- Your task -
Scan the data below for lines holding the word "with", and copy each line found.

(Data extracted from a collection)
+-------+

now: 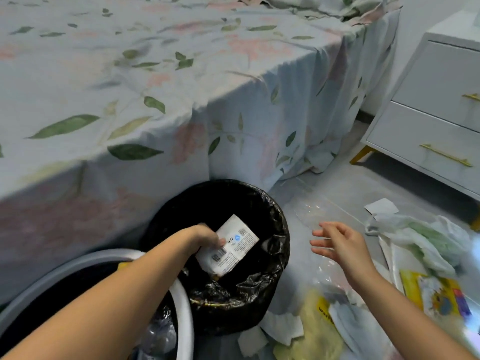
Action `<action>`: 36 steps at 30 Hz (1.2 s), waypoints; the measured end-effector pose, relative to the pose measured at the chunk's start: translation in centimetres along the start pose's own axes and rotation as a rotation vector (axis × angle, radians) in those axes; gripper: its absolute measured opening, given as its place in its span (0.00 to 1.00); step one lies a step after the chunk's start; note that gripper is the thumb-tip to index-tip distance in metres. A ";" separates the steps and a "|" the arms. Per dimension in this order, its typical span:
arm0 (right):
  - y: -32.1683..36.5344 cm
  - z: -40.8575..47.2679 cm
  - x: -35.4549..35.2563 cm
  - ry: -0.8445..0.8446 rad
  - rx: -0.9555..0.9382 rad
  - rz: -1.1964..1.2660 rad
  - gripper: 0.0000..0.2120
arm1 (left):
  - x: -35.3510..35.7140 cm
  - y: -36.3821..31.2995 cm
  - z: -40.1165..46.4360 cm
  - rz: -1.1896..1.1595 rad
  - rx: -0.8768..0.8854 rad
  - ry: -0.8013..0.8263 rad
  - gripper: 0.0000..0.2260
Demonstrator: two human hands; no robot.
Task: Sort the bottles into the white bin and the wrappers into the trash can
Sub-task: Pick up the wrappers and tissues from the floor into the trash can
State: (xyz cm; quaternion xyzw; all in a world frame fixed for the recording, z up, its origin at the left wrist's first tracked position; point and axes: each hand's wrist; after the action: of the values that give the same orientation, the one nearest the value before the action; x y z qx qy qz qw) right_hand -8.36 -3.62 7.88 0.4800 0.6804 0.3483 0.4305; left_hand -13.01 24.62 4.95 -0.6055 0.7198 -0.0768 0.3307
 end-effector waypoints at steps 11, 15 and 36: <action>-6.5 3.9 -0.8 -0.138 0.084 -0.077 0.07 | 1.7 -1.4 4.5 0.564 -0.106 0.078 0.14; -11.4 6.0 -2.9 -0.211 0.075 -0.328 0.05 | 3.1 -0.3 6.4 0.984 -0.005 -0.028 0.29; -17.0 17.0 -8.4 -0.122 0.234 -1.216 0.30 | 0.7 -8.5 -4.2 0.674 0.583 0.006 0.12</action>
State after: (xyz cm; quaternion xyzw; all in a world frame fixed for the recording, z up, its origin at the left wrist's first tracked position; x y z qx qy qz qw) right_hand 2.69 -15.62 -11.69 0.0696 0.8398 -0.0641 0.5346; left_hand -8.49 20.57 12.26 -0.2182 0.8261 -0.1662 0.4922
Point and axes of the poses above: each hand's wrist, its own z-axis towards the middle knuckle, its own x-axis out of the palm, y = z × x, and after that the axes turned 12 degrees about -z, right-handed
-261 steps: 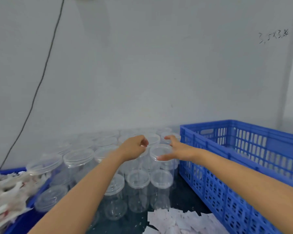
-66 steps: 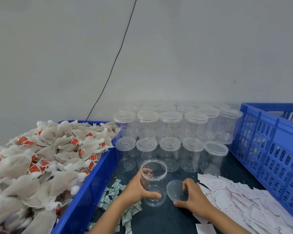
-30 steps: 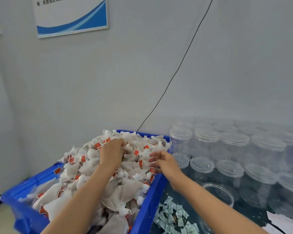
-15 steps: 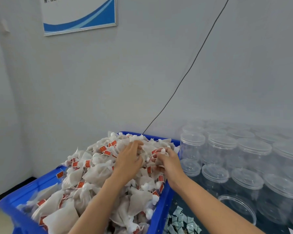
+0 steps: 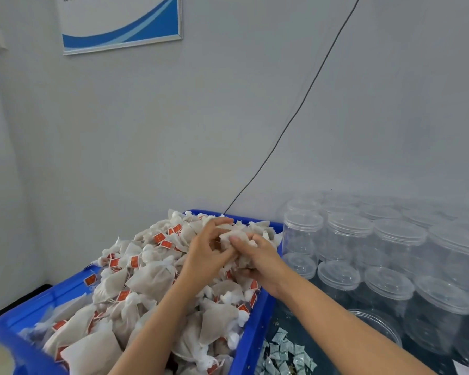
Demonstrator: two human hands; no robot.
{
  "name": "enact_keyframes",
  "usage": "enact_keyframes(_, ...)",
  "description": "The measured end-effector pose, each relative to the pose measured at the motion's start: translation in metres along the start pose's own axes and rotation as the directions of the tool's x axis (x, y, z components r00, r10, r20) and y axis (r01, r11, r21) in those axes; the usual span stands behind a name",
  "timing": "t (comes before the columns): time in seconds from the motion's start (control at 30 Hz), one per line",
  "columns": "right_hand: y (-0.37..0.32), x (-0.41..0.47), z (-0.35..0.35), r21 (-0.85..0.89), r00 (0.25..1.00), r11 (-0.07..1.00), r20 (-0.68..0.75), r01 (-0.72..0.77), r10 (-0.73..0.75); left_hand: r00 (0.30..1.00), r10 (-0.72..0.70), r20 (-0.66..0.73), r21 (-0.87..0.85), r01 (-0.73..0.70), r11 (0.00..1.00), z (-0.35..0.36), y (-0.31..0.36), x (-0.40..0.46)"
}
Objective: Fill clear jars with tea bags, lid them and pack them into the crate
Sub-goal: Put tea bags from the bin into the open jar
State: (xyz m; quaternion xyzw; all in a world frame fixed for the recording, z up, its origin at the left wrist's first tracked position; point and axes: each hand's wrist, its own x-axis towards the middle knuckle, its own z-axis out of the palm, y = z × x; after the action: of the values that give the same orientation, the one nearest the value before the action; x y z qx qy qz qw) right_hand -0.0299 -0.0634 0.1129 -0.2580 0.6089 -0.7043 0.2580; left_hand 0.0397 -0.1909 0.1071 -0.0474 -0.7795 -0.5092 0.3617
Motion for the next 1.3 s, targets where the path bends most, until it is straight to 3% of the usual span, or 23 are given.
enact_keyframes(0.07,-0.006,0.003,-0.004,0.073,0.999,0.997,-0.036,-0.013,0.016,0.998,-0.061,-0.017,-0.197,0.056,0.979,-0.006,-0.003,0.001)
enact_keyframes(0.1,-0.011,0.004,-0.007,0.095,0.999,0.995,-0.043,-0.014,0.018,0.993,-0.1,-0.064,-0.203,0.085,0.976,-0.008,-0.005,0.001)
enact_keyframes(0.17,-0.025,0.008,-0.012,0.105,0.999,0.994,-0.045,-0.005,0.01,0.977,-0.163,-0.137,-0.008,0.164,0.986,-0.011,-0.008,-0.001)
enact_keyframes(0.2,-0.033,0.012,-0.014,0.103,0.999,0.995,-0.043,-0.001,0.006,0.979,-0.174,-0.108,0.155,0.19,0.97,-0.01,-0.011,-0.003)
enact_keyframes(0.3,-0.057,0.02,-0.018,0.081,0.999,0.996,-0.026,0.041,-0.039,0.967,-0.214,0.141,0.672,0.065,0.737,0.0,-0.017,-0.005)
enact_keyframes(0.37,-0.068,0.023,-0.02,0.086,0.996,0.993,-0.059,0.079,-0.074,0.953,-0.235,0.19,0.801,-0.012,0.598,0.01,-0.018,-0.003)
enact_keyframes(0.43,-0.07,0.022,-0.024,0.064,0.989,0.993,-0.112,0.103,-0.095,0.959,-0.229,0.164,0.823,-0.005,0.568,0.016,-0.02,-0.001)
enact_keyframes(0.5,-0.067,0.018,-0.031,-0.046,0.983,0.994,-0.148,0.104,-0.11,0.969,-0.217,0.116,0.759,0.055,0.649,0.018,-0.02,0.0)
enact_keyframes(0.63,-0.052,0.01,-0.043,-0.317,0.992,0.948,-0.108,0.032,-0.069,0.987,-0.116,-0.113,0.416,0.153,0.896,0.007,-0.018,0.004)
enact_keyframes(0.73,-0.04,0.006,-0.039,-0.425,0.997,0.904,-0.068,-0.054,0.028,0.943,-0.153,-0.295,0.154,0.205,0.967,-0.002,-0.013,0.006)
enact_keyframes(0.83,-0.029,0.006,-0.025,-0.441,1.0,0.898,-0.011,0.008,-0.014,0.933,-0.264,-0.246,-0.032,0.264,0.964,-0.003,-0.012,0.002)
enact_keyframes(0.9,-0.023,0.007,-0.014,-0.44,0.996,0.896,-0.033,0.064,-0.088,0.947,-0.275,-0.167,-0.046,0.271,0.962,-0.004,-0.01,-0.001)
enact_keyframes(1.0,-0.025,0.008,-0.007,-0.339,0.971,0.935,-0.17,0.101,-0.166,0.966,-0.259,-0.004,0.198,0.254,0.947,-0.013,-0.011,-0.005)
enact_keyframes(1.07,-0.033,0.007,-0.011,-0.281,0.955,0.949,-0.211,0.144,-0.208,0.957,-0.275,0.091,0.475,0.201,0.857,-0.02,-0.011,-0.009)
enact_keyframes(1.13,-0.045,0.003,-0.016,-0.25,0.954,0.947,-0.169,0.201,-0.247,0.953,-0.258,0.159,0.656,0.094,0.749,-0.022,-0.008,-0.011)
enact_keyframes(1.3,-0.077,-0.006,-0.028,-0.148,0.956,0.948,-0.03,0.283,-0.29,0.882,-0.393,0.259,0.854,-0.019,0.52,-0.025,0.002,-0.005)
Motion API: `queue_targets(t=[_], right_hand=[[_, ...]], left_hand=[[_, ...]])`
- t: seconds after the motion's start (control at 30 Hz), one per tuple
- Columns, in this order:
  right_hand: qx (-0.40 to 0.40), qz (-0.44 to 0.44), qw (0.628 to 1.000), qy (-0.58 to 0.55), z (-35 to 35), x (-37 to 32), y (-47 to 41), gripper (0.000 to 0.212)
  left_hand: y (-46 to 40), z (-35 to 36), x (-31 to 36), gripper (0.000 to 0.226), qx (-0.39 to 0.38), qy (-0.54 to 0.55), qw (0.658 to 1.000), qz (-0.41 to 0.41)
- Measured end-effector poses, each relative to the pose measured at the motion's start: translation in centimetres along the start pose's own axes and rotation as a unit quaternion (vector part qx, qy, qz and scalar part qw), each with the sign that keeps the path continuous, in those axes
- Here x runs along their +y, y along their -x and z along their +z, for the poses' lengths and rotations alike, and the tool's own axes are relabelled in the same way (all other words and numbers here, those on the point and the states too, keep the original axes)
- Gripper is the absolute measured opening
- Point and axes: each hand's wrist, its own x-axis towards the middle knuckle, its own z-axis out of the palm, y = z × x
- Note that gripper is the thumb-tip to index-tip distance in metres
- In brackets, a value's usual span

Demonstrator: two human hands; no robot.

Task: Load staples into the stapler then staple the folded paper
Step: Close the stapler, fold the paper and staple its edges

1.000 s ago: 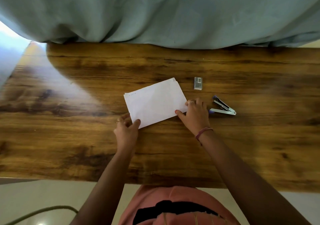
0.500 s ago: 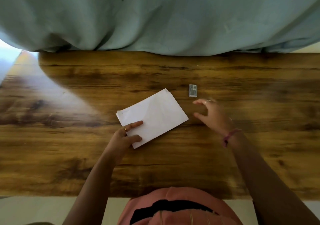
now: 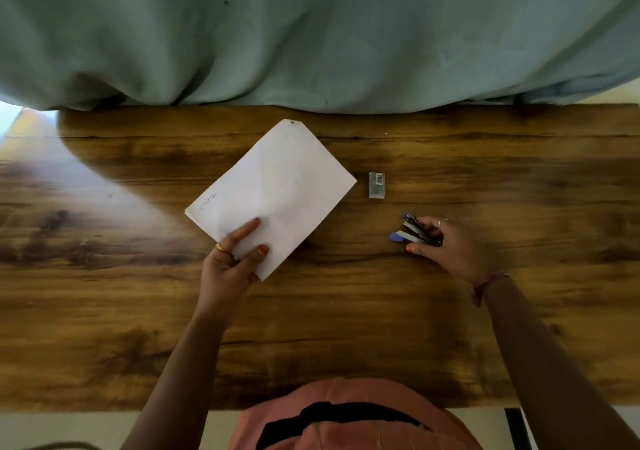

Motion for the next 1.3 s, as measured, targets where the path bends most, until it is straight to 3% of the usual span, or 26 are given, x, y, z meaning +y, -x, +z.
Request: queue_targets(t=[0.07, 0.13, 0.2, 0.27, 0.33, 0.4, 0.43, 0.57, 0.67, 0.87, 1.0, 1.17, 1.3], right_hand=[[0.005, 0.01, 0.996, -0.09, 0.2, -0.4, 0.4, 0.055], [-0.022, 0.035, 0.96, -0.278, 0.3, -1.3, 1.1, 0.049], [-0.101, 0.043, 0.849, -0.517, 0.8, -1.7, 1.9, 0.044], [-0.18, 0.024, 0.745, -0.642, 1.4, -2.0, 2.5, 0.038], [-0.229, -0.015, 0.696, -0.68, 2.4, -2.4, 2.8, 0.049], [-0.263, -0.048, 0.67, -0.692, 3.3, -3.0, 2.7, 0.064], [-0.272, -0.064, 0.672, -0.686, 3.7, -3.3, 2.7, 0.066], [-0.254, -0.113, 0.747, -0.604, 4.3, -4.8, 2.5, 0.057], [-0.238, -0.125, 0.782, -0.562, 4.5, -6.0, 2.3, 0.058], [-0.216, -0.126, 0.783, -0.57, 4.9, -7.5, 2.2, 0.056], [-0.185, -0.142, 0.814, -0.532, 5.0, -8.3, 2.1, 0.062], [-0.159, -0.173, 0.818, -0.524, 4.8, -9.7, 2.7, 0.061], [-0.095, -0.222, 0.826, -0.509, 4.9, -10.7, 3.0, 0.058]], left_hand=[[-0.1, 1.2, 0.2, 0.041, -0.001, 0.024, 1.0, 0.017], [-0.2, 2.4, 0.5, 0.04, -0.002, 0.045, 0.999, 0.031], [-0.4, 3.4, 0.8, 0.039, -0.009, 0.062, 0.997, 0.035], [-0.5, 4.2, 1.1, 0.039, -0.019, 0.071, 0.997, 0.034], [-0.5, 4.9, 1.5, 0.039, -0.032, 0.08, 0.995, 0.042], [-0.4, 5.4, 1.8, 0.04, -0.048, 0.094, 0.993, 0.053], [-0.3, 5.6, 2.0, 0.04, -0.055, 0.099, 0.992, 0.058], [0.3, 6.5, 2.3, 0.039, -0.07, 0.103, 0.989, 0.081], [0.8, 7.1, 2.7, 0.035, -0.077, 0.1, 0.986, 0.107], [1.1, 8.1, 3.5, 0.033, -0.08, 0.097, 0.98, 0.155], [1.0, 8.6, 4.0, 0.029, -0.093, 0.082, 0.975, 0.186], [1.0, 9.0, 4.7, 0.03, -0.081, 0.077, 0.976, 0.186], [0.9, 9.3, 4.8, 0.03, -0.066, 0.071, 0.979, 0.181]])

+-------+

- Answer section -
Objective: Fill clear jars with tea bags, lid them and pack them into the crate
- Measured end-effector poses, each relative to the pose measured at the motion's start: translation in centimetres along the start pose's own axes and rotation as a unit quaternion (vector part qx, qy, qz and scalar part qw), each with the sign that keeps the path continuous, in those axes

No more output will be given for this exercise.